- Parkdale Location within Michigan Parkdale Location within the United States
- Coordinates: 44°16′03″N 86°18′10″W﻿ / ﻿44.26750°N 86.30278°W
- Country: United States
- State: Michigan
- County: Manistee
- Township: Manistee

Area
- • Total: 1.55 sq mi (4.01 km^{2})
- • Land: 1.55 sq mi (4.01 km^{2})
- • Water: 0 sq mi (0.00 km^{2})
- Elevation: 600 ft (180 m)

Population (2020)
- • Total: 607
- • Density: 392.2/sq mi (151.42/km^{2})
- Time zone: UTC-5 (Eastern (EST))
- • Summer (DST): UTC-4 (EDT)
- ZIP Code: 49660 (Manistee)
- Area code: 231
- GNIS feature ID: 634378
- FIPS code: 26-62500

= Parkdale, Michigan =

Parkdale is an unincorporated community and census-designated place (CDP) within Manistee Township, Manistee County, Michigan, United States.

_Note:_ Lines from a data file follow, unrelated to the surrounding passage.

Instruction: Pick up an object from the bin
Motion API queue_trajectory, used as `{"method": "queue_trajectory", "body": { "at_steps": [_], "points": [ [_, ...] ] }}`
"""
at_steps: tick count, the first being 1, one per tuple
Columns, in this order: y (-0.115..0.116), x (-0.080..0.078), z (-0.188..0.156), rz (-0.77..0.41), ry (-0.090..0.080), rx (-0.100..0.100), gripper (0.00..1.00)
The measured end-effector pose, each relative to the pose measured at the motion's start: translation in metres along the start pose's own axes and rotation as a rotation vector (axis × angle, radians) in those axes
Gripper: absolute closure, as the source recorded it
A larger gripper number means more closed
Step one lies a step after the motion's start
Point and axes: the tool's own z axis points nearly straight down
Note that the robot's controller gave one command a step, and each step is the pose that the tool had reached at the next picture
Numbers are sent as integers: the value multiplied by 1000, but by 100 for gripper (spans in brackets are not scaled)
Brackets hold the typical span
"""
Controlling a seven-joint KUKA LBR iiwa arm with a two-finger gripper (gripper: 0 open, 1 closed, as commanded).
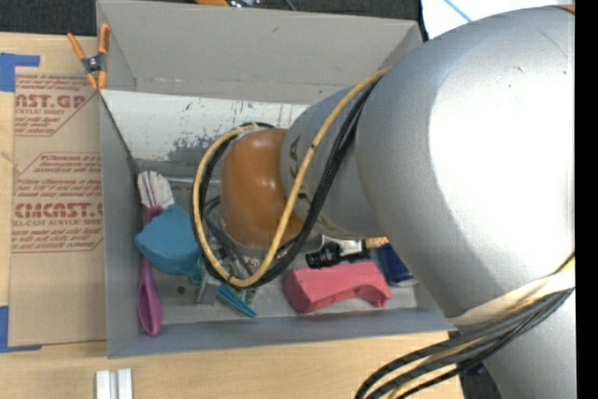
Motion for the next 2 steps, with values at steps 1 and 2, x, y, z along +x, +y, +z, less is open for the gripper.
{"method": "queue_trajectory", "body": {
  "at_steps": [1, 2],
  "points": [
    [0, 0, 0, 1, 0, 0, 100],
    [0, 0, 0, 1, 0, 0, 100]
  ]
}}
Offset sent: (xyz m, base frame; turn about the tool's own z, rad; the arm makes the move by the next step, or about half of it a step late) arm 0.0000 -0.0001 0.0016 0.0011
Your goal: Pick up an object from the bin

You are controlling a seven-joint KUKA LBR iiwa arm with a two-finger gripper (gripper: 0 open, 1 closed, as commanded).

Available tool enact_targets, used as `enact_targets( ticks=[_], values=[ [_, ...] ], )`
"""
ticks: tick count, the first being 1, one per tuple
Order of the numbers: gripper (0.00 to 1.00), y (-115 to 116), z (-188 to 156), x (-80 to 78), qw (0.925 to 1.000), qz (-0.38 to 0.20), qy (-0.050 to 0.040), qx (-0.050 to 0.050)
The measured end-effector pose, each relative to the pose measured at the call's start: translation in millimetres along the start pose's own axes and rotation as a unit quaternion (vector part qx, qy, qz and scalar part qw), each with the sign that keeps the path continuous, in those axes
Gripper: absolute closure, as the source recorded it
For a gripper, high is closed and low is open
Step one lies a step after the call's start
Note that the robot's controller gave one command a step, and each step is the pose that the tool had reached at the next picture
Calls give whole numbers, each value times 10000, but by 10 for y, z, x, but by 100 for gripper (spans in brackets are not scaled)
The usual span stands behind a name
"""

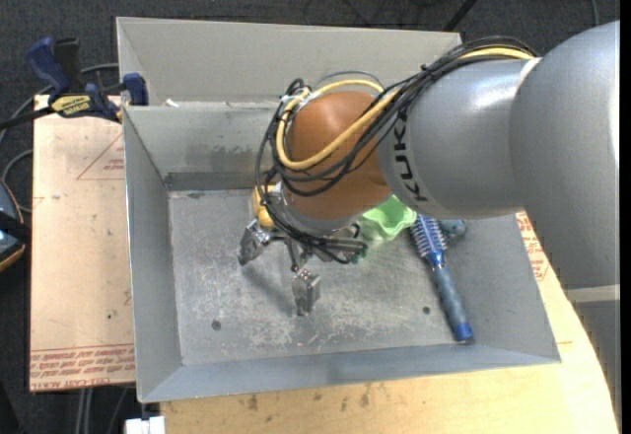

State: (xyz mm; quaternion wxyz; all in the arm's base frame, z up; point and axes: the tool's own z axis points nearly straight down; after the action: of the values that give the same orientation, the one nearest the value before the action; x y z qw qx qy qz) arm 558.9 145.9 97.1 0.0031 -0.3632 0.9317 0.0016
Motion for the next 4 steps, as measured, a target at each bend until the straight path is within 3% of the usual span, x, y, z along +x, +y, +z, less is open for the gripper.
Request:
enact_targets(
  ticks=[1, 2, 3, 4],
  values=[
    [0, 181, -425, 659, 9975, 700, 31, 2],
    [0, -1038, -673, 1529, 9945, 1045, 28, 30],
    [0, -1610, -60, 762, 9885, 1514, 4, 11],
    [0, -2091, -107, 1067, 9998, 187, 14, 10]
  ],
)
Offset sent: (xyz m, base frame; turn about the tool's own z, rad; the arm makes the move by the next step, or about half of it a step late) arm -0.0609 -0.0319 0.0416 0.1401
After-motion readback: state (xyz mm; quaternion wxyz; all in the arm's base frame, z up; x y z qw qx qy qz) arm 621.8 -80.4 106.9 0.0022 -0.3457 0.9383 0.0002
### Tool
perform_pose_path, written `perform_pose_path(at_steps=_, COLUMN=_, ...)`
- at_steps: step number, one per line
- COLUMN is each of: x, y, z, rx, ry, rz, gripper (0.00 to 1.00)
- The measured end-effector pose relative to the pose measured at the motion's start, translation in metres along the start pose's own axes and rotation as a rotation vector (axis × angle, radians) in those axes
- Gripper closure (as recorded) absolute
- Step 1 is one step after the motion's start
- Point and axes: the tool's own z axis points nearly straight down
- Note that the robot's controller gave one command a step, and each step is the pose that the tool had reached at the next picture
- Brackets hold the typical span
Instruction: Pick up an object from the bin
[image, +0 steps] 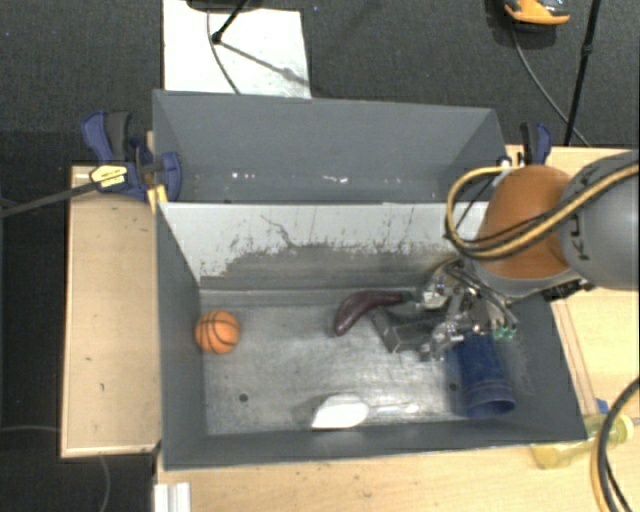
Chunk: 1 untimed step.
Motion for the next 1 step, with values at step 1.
perform_pose_path(at_steps=1, x=0.0022, y=0.0013, z=-0.0152, rx=-0.003, ry=0.012, rz=0.000, gripper=1.00)
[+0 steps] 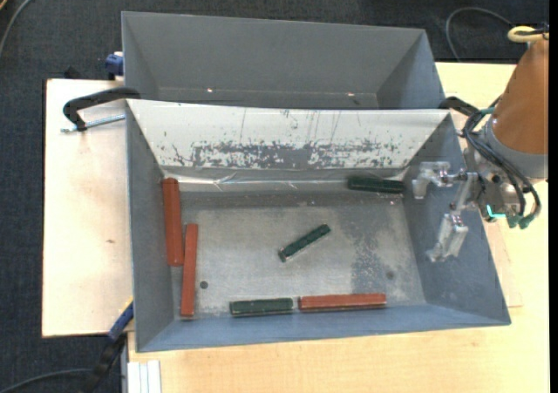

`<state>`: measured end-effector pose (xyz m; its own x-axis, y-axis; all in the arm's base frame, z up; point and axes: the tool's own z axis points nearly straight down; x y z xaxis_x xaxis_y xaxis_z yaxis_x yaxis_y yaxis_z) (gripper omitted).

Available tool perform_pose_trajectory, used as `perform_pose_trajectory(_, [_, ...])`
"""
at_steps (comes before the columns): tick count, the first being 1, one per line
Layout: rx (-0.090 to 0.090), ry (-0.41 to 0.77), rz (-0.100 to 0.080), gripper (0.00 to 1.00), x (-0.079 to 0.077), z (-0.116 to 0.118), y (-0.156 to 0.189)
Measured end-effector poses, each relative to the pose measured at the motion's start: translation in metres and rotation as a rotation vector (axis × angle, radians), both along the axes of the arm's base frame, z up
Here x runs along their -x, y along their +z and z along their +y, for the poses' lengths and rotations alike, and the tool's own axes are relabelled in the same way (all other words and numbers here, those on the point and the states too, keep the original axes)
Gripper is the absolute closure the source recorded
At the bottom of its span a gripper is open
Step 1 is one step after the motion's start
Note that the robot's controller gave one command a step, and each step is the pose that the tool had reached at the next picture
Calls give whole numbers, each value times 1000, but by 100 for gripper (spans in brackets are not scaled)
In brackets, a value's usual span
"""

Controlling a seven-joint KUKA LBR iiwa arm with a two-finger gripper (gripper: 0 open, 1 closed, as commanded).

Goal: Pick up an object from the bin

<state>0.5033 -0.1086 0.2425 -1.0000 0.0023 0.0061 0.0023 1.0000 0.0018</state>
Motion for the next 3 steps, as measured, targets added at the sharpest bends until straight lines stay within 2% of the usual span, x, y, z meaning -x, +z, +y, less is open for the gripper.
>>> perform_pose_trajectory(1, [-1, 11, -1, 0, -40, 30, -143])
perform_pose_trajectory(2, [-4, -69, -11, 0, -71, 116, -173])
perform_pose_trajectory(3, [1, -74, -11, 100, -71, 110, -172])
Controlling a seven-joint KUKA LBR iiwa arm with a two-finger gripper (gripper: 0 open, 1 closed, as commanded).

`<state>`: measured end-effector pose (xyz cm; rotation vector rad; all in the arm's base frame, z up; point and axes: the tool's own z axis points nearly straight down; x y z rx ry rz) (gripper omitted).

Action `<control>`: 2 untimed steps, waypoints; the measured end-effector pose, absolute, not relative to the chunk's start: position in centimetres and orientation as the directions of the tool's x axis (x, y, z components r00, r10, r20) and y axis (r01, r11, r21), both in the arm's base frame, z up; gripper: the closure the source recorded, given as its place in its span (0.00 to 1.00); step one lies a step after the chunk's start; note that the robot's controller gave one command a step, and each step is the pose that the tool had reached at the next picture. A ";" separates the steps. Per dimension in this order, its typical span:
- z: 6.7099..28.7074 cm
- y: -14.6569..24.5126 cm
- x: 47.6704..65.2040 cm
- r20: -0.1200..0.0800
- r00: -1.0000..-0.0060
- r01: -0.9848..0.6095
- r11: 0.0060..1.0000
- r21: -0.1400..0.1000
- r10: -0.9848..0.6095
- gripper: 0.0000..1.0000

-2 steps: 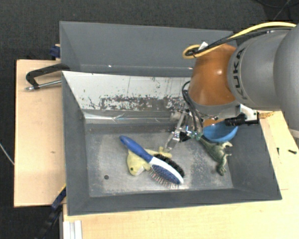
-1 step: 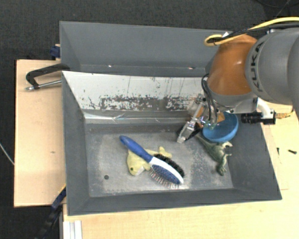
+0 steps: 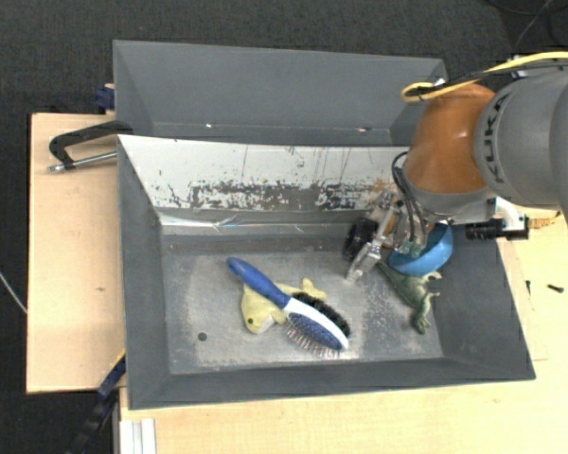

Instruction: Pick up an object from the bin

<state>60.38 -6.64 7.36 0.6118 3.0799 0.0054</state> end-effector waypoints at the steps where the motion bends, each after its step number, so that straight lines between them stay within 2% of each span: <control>1: 7.4 -9.1 59.9 -0.006 -0.815 0.579 0.815 0.009 0.579 0.00; 2: 7.5 -9.1 59.9 -0.004 -0.815 0.580 0.815 0.009 0.580 1.00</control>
Offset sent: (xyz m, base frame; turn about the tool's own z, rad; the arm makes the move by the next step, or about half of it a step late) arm -0.0137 -0.0504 -0.0036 0.3035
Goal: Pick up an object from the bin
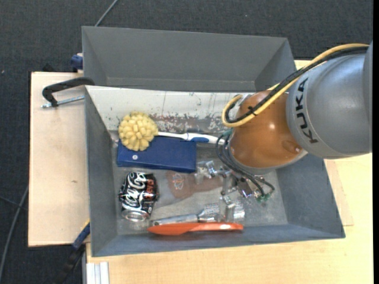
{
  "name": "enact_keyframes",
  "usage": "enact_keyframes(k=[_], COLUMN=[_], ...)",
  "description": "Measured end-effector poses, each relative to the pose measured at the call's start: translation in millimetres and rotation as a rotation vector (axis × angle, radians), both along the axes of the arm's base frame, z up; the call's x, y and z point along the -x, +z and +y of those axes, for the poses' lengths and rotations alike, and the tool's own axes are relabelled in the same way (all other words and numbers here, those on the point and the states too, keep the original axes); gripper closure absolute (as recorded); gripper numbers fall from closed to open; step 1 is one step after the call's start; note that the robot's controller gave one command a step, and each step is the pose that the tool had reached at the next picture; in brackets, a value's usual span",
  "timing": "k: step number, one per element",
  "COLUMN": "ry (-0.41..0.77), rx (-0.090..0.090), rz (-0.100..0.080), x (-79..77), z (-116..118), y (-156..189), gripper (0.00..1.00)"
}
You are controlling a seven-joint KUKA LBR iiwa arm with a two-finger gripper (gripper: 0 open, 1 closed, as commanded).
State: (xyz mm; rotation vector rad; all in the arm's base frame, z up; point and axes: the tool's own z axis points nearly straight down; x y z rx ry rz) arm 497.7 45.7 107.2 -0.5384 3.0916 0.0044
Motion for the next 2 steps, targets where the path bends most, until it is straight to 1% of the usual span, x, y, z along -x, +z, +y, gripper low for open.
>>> enact_keyframes(k=[1, 2], ry=[-0.082, 0.031], rx=[0.002, -0.002], rz=[0.002, -0.002], x=[3.4, 2.1], z=[-80, -38], y=[-38, -36], gripper=[0.0, 1.0])
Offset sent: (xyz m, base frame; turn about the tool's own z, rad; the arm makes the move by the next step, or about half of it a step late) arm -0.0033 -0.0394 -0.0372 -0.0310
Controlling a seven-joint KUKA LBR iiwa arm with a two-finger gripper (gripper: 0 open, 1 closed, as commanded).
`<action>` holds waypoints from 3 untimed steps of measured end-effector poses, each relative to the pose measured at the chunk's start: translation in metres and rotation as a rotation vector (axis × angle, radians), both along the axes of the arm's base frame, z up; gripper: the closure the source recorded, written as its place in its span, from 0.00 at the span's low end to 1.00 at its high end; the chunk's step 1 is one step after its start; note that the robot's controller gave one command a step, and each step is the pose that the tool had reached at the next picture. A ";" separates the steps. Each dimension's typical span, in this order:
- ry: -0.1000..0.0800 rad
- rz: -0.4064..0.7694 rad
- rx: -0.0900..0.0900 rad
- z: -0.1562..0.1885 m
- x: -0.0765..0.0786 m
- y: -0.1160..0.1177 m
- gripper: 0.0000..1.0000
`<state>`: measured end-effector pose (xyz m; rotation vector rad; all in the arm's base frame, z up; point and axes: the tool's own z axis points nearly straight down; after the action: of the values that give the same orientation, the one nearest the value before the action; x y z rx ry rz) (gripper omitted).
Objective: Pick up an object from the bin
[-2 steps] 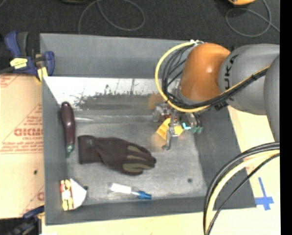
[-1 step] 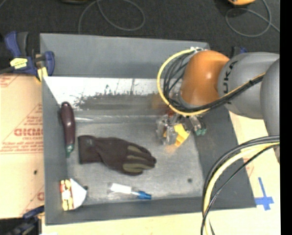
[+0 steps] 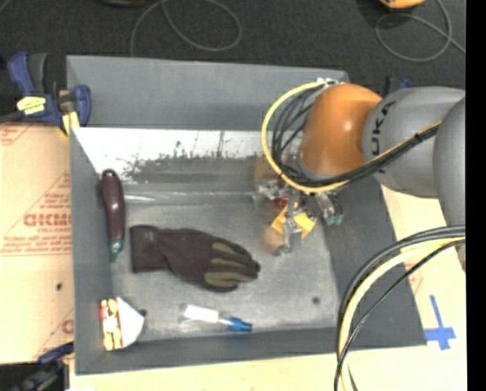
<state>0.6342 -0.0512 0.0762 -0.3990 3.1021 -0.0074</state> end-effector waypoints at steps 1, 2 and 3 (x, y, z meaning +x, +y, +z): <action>0.000 0.000 0.000 0.000 0.000 0.000 0.00; 0.001 0.056 0.002 0.014 0.006 -0.028 0.00; 0.006 0.110 0.015 0.032 0.008 -0.051 1.00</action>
Offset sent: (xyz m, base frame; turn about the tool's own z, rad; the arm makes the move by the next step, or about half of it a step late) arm 0.0115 -0.0697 0.0307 -0.1058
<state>0.6425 -0.1021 0.1083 -0.5695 3.0788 0.0184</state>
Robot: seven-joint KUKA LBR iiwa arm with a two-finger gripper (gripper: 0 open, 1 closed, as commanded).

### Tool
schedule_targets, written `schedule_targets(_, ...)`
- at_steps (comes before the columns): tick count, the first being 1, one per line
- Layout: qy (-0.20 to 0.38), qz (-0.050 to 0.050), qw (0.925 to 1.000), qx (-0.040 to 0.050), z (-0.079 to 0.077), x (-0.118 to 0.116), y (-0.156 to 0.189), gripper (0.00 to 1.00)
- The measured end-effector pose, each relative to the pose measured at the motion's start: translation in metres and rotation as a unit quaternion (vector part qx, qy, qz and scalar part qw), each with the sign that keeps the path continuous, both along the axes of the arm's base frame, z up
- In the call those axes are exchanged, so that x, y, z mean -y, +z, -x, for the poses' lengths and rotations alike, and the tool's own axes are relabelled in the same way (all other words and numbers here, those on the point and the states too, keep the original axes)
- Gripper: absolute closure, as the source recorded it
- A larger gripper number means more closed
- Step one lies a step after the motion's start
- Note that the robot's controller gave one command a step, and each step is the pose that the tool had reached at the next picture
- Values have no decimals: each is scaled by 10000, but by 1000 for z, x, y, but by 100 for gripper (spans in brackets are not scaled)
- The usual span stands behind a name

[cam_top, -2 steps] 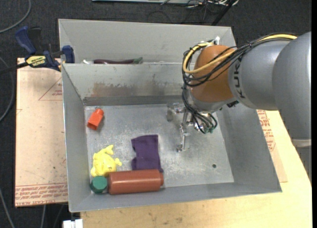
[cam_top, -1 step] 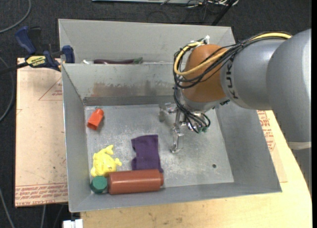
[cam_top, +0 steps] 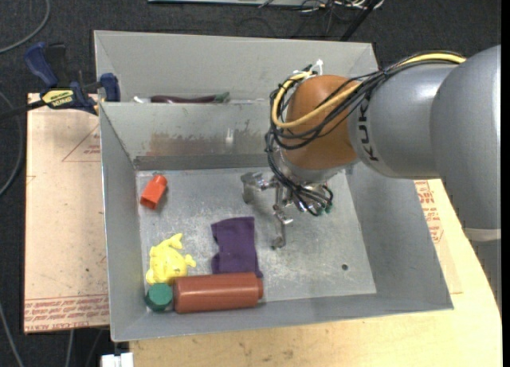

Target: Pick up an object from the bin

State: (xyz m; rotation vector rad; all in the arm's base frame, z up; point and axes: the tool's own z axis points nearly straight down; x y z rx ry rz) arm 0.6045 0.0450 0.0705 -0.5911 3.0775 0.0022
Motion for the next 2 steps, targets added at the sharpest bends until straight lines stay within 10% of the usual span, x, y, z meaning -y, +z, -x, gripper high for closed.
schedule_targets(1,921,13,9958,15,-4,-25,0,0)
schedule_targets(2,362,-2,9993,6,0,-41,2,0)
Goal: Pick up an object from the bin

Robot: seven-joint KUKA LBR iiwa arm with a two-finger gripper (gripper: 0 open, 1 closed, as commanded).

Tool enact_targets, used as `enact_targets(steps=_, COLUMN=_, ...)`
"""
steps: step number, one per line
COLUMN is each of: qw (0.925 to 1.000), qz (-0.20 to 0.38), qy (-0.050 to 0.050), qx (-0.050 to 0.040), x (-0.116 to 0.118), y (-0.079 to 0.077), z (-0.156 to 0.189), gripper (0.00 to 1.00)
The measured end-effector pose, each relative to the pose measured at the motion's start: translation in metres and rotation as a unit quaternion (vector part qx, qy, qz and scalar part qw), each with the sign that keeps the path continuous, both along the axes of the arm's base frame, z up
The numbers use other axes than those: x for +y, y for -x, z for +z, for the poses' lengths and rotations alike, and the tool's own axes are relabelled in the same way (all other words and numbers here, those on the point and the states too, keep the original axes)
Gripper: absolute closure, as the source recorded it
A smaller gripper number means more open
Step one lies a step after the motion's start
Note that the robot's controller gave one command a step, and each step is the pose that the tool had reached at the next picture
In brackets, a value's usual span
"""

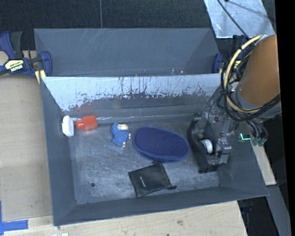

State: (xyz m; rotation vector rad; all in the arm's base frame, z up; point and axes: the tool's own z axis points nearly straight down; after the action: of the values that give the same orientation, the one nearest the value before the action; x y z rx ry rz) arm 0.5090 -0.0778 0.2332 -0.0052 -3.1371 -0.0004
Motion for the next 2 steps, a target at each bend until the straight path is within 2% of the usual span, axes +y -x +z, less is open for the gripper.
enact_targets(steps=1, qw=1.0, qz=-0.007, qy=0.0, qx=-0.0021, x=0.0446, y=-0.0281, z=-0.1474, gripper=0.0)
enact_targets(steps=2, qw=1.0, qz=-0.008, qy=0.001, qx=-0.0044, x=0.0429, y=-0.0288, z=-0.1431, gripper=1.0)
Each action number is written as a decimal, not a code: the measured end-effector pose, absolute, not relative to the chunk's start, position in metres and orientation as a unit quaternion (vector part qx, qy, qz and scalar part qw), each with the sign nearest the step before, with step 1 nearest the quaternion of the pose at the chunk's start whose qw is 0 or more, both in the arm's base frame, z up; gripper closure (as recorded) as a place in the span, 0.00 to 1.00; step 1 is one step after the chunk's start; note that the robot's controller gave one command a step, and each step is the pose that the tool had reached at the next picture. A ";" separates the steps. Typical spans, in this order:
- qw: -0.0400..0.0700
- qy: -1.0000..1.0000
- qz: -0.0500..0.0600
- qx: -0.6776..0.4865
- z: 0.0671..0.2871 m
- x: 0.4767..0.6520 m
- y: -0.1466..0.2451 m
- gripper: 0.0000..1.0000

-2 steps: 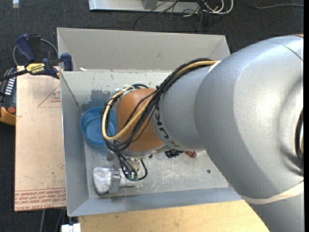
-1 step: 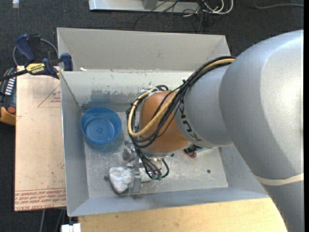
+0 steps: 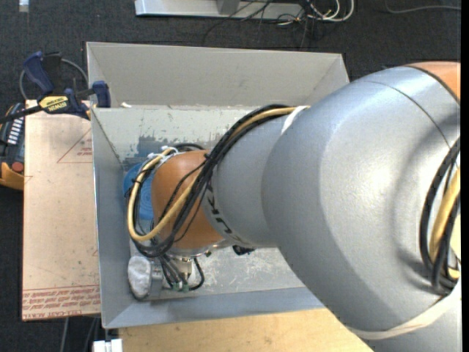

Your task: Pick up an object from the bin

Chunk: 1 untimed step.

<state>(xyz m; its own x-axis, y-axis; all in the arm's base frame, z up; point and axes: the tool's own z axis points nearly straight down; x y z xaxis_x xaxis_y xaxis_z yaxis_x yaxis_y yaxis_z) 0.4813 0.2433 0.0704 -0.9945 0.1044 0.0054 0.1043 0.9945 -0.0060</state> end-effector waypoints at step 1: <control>0.003 -0.999 0.003 -0.052 0.071 0.481 0.243 1.00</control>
Offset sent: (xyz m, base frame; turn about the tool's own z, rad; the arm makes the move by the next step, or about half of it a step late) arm 0.0001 0.0001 0.0474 0.0002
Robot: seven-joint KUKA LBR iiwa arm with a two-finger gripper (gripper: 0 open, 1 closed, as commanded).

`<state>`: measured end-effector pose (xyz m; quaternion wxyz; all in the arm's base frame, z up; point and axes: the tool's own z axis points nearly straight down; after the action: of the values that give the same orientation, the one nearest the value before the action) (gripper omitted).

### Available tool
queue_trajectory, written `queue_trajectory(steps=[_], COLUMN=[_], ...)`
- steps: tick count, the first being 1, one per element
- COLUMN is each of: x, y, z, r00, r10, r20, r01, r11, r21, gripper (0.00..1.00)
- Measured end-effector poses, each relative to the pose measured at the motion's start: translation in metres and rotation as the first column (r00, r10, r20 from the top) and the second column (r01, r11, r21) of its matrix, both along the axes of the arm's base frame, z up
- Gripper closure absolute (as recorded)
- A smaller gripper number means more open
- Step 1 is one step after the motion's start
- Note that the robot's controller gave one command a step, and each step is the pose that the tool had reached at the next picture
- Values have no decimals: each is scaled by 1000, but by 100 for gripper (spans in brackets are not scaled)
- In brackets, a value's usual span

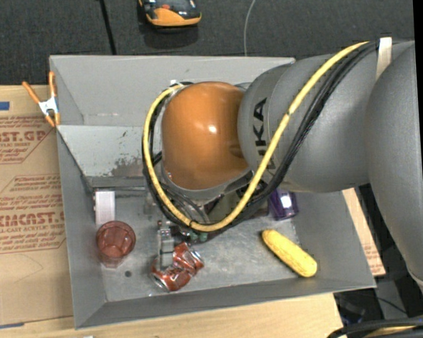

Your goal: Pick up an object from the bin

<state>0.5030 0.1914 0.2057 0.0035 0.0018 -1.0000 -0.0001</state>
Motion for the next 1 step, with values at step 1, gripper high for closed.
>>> queue_trajectory(steps=[1], x=[2], y=[-1], z=[4], r00=[1000], r10=[-2], r20=[8], r01=[2], r11=[1000], r21=[2], gripper=[0])
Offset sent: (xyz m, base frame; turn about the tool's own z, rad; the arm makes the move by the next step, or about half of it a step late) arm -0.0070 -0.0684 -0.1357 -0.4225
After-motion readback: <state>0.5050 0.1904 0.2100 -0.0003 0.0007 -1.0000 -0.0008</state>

Its population was 607 as of the 2020 census, down from 704 in 2010.

==History==
The community had a rural post office from April 1897 to September 1898 and again from October 1898 to April 1900. From 1927 until 2003, Parkdale was the southern terminus of M-110.

==Geography==
The community is in southwestern Manistee Township, on the northern edge of Manistee Lake where the Manistee River enters the lake. It is on US 31 near the junction with M-55 on the northern boundary of the Manistee city limits.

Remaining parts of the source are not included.